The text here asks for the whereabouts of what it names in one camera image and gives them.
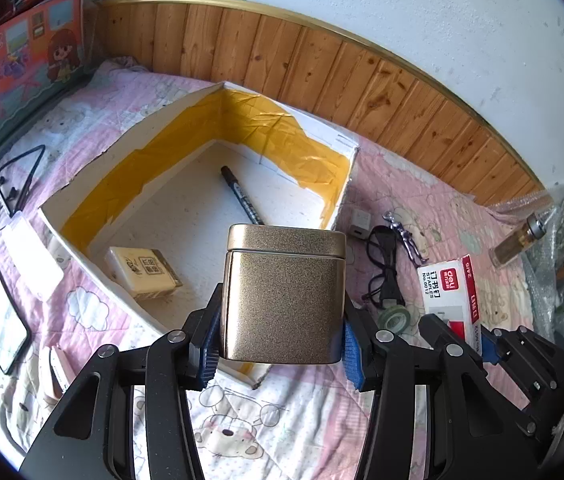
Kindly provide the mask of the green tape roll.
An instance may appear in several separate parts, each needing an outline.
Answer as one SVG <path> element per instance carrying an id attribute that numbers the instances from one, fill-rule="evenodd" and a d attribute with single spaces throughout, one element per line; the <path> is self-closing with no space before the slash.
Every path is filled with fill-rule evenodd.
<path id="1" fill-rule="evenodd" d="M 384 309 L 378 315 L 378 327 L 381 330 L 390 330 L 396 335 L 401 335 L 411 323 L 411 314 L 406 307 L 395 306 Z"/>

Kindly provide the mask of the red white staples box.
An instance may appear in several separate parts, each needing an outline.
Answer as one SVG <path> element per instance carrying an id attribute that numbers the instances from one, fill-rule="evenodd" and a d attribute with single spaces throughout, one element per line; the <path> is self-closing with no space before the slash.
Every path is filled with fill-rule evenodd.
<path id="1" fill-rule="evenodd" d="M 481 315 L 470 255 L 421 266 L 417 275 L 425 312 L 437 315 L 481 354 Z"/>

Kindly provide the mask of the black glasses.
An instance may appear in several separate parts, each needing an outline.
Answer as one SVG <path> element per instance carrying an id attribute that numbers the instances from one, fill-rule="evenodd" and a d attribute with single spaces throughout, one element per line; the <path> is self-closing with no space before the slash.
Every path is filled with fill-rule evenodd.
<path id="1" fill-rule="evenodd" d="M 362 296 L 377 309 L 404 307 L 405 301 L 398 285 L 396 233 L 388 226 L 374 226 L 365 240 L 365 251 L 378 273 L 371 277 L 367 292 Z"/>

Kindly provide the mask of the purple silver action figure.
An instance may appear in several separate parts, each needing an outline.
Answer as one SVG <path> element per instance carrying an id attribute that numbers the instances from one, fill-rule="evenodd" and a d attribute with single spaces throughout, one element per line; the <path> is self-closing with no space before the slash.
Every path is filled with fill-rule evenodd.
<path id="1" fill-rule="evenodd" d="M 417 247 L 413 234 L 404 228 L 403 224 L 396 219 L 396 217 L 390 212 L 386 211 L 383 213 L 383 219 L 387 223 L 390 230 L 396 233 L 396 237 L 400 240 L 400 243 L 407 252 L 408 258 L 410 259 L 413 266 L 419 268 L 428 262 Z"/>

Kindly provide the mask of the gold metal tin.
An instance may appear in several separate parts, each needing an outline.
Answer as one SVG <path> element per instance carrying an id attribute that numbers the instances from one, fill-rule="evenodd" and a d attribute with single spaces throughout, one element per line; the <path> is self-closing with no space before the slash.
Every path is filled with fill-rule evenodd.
...
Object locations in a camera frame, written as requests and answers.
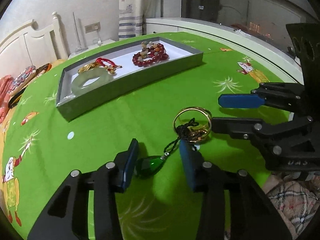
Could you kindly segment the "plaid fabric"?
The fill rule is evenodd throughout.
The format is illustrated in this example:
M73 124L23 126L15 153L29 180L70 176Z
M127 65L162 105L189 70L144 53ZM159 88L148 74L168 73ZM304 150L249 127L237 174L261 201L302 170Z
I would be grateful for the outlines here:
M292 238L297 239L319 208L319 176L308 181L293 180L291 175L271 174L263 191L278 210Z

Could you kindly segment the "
--
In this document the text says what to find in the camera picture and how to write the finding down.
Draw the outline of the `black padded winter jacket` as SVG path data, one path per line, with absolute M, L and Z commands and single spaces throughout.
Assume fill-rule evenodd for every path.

• Task statement: Using the data above, reproduce exactly the lines between those holding "Draw the outline" and "Assume fill-rule evenodd for every path.", inclusive, and no others.

• Solution:
Draw the outline of the `black padded winter jacket` as SVG path data, one path per line, with absolute M, L and Z commands and single spaces throughout.
Assume fill-rule evenodd for every path.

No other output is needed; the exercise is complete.